There may be cyclical/seasonal relationships present between a date time and other attributes, such as time of day, day of week, month of year, quarter of year, etc.

For example, you could create a new categorical feature called DayOfWeek taking on 7 values. This categorical feature might be useful for a decision tree based model. Seasonality, such as QuarterOfYear, might be a useful feature.

There are often relationships between date-times and other attributes; to expose these you can decompose a date-time into constituent features that may allow models to learn these relationships. For example, if you suspect that there is a relationship between the hour of day and other attributes (such as NumberOfSales), you could create a new numerical feature called HourOfDay for the observation hour that might help a regression model.

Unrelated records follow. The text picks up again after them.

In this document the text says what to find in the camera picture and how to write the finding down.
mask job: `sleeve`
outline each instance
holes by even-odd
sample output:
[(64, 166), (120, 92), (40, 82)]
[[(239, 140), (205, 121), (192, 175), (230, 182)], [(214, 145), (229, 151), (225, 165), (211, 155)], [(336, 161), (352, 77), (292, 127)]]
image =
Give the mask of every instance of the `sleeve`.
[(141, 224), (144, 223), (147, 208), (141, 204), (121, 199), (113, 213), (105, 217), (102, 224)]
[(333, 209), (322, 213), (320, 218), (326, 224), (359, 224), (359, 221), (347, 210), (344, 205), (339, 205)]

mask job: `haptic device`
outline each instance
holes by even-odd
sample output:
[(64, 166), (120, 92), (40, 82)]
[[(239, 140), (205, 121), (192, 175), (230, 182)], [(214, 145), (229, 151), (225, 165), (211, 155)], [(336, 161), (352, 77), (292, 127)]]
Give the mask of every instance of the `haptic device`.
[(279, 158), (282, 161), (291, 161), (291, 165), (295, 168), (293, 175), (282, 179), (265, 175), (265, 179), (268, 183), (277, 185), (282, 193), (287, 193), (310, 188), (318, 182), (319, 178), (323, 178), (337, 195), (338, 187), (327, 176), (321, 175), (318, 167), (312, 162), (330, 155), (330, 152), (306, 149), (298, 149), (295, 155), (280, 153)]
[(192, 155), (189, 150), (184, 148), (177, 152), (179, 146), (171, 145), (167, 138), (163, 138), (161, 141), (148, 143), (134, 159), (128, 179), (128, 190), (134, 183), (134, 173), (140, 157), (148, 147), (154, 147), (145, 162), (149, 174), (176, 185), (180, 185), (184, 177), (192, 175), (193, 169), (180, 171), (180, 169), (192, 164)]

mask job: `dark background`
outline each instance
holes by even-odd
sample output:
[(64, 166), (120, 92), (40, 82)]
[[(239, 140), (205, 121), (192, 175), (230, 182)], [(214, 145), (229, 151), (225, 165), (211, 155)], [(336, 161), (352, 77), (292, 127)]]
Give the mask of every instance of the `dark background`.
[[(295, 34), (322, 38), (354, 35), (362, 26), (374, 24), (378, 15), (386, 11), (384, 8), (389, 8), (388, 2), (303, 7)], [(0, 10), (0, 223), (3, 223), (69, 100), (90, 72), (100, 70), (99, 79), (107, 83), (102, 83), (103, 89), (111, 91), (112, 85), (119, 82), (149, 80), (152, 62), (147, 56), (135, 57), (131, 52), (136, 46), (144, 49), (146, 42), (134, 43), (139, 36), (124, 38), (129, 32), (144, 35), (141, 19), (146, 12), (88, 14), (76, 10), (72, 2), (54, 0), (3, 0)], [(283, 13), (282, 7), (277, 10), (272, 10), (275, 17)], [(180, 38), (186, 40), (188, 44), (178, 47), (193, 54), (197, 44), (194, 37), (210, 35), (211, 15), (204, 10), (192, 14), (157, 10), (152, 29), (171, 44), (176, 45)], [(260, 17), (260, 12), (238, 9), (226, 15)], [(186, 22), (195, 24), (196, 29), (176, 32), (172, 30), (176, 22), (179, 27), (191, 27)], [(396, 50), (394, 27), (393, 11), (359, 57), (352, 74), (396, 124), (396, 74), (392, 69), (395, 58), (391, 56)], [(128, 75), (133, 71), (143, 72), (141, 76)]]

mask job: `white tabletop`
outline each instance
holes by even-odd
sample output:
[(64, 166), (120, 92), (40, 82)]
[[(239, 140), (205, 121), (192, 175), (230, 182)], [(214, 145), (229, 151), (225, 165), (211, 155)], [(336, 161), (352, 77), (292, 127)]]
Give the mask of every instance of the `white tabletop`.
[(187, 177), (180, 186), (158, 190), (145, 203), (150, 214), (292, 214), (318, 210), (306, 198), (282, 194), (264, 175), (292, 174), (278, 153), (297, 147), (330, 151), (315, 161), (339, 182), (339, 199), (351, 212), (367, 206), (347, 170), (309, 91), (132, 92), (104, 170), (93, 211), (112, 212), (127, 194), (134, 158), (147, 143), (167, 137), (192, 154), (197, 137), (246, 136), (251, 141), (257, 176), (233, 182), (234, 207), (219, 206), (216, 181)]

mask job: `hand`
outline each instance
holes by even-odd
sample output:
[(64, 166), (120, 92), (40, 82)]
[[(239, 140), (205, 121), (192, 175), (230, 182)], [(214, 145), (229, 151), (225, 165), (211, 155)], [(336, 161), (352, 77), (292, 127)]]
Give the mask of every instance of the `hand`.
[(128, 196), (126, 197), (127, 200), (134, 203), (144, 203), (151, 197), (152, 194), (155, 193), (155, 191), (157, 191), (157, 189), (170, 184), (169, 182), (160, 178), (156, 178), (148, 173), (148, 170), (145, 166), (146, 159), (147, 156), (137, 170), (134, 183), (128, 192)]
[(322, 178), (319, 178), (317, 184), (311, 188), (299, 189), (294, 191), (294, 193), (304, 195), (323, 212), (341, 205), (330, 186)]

Numerical Feature Transformation

Continuous numerical quantities, might benefit from being transformed to expose relevant information. This includes standardisation which is essential for scale dependent learning models, or transforming into a different unit of measure or the decomposition of a rate into separate time period and quantity.

For example, you may have a ShippingWeight quantity recorded in grams as an integer value, e.g. 9260. You could create a new feature with this quantity transformed into rounded kilograms, if the higher precision was not important.

There may be domain knowledge that items with a weight above certain thresholds incur a higher rates. That domain specific threshold could be used to create a new binary categorical feature ItemWeightAboveXkg

Discretisation

Binning, also known as quantisation, is used for transforming continuous numeric features into discrete ones (categories). A continuous numerical feature can be grouped (or binned) into a categorical feature.

It can be useful when data is skewed, or in the presence of extreme outliers.

In Fixed-width binning, each bin has a specific fixed width which are usually pre-defined by analysing the data and applying domain knowledge. Binning based on rounding is one example.

The drawback to using fixed-width bins is that some of the bins might be densely populated and some of them might be sparsely populated or empty. In Adaptive binning we use the data distribution to allocate our bin ranges.

Quantile based binning is a good strategy to use for adaptive binning.